This is one of the biggest in the country, and Buffett owns a stunning 1.1 billion of its shares. Bank of America Corp. (NYSE: BAC) is a ubiquitous presence in the United States, providing various banking and financial products and services for individual consumers, small and middle-market businesses, institutional investors, corporations and governments in the United States and internationally. It operates 5,100 banking centers, 16,300 ATMs, call centers and online and mobile banking platforms.

Bank of America has expanded into several new U.S. markets, with scale across the country positioning it ideally to benefit from accelerating loan growth over the next two years. Moreover, unlike smaller peers, scale allows the bank to increase investment substantially over the next few years without notably jeopardizing returns, driving further market share gains.

The bank is expected to post first-quarter results on April 18, and if it follows the lead of the banks that reported last Friday, it should do very well.
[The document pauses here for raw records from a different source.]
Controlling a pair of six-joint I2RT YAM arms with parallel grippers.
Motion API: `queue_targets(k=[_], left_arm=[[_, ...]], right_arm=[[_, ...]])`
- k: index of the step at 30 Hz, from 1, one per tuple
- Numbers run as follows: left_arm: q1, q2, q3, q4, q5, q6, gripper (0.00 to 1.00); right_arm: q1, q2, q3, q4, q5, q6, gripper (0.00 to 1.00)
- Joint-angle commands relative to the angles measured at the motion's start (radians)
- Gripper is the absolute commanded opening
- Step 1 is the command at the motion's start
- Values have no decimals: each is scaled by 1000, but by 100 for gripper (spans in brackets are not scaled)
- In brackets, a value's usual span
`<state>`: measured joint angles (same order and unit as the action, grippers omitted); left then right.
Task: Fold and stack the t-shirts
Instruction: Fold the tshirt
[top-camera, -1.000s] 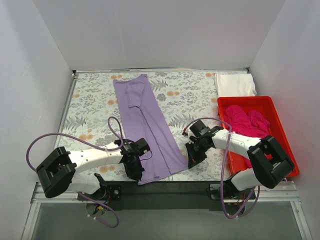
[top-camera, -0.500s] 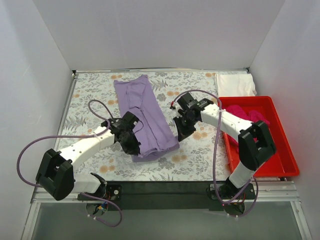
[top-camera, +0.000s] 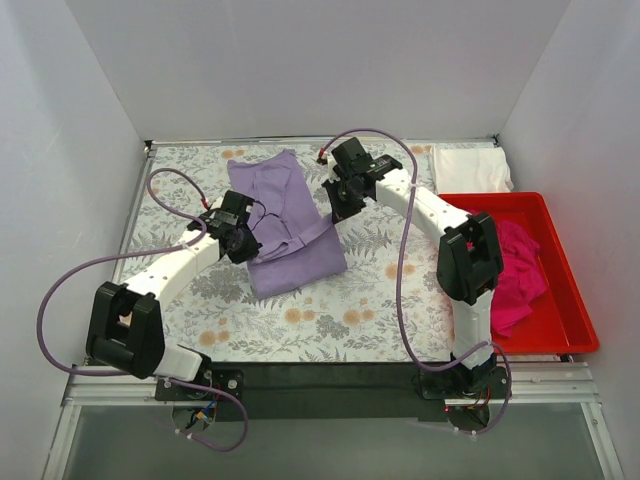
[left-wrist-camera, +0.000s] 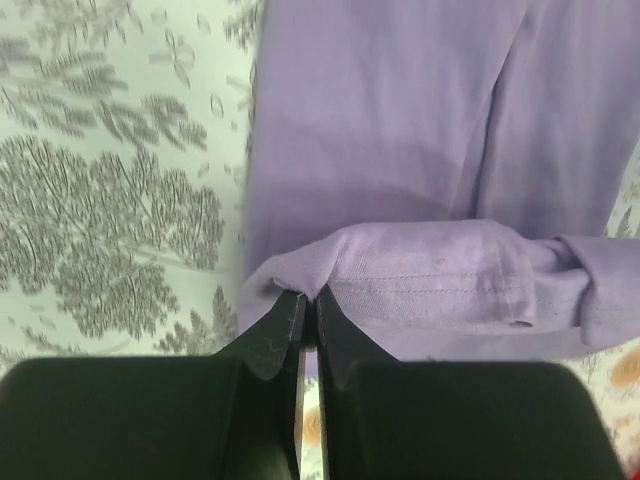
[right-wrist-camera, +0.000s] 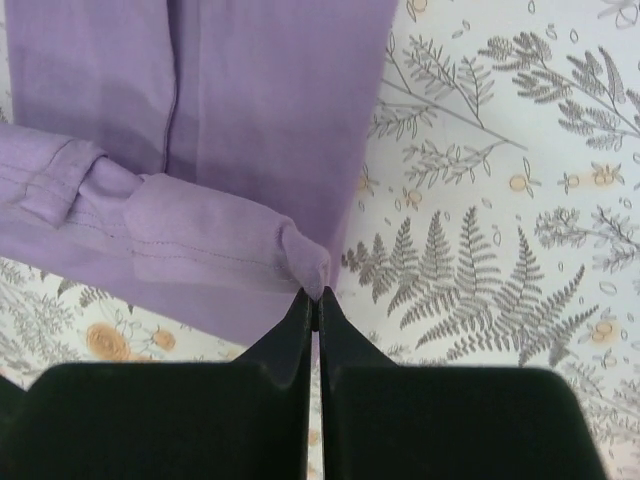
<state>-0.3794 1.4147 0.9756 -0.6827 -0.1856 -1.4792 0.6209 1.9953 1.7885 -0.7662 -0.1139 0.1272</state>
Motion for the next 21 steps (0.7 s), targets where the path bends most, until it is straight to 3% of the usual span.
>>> queue_targets(k=[1,21], left_arm=[[28,12,0,135,-69,74,0],[59,101,-109,365,-113,138,0]], right_arm=[[-7,51,51,79,7,-18,1],[-7,125,-67,306,-79,-18,1]])
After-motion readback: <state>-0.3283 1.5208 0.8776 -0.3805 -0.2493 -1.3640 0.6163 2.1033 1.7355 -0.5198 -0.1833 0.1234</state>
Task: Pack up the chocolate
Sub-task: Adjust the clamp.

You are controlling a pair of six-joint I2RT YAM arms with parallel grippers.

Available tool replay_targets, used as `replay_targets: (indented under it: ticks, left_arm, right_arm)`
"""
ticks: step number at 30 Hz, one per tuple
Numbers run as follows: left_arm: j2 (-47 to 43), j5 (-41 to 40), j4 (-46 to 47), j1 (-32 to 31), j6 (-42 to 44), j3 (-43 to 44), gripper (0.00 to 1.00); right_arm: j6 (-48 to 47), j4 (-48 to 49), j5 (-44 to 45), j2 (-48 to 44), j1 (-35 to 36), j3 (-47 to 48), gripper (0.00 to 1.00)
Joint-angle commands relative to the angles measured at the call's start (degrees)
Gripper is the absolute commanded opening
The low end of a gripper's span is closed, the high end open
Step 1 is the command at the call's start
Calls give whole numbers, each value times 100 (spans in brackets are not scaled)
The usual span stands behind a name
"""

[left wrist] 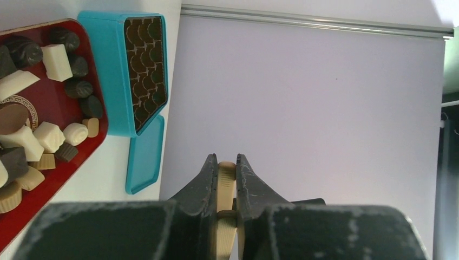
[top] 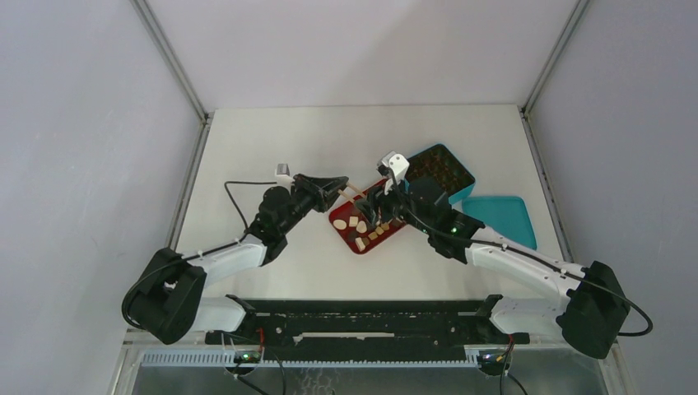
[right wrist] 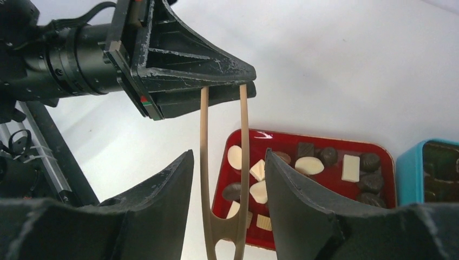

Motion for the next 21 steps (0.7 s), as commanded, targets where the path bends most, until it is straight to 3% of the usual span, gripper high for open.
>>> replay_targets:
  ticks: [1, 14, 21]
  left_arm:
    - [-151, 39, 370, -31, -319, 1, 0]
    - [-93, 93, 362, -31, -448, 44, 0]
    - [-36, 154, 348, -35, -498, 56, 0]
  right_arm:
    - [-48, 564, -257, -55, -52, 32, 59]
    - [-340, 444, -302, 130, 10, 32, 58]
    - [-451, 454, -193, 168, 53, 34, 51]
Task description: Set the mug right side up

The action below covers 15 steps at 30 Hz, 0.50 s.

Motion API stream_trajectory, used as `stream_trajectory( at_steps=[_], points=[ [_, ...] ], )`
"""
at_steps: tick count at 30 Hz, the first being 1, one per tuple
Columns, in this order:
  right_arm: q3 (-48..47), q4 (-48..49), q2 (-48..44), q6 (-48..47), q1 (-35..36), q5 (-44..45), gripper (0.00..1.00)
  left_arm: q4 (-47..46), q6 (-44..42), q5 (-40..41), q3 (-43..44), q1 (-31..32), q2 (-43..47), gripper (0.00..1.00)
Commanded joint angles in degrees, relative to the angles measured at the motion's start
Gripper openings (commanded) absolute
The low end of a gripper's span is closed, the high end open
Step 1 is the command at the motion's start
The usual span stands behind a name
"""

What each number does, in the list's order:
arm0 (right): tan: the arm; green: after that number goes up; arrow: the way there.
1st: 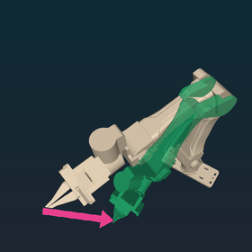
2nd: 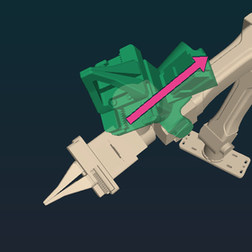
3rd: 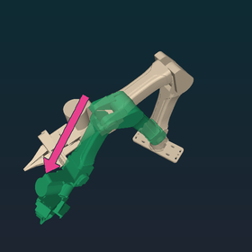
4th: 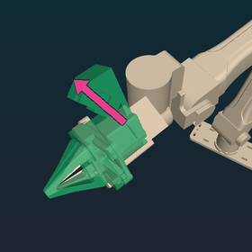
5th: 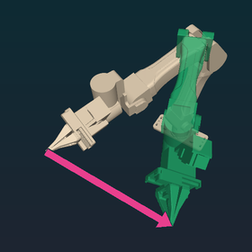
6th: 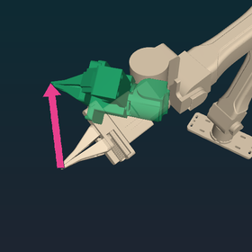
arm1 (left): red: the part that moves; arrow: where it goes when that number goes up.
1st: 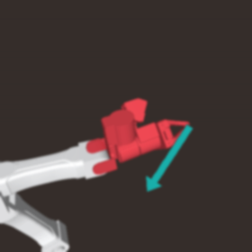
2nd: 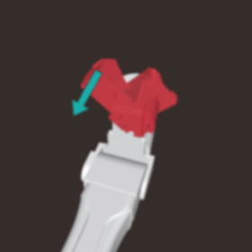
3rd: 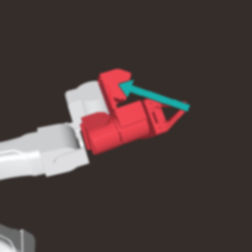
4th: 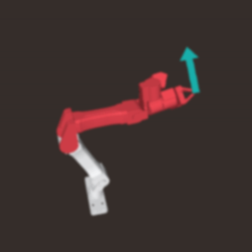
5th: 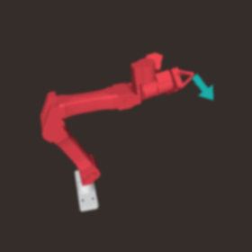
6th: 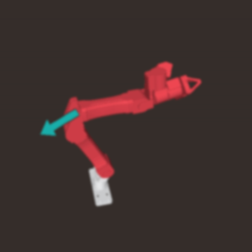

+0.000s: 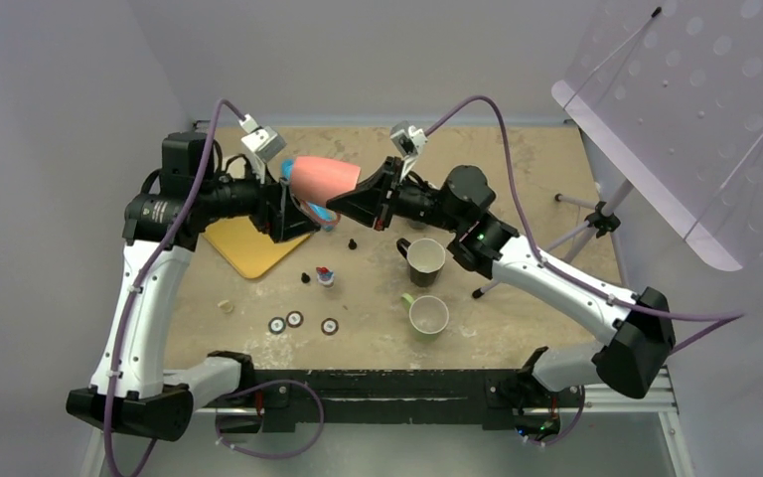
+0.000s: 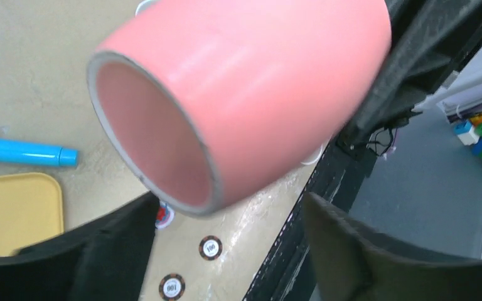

Shareholders receive a 2.98% dividend. Oppenheimer has a $44 target price on Bank of America stock. The consensus target is lower at $40.43, and the shares closed on Friday at $29.52.

BlackRock

While not a money center bank, this may be one of the best investments in the financial world. BlackRock Inc. (NYSE: BLK) is a publicly owned investment manager and the world’s largest asset manager. The firm primarily provides its services to institutional, intermediary and individual investors, including corporate, public, union and industry pension plans, insurance companies, third-party mutual funds, endowments, public institutions, governments, foundations, charities, sovereign wealth funds, corporations, official institutions and banks. It also provides global risk management and advisory services.
BlackRock manages separate client-focused equity, fixed income and balanced portfolios. It also launches and manages open-end and closed-end mutual funds, offshore funds, unit trusts and alternative investment vehicles, including structured funds. The firm launches equity, fixed-income, balanced and real estate mutual funds. It also launches equity, fixed income, balanced, currency, commodity and multi-asset exchange-traded funds. The firm launches and manages hedge funds, and it invests in the public equity, fixed-income, real estate, currency, commodity and alternative markets across the globe.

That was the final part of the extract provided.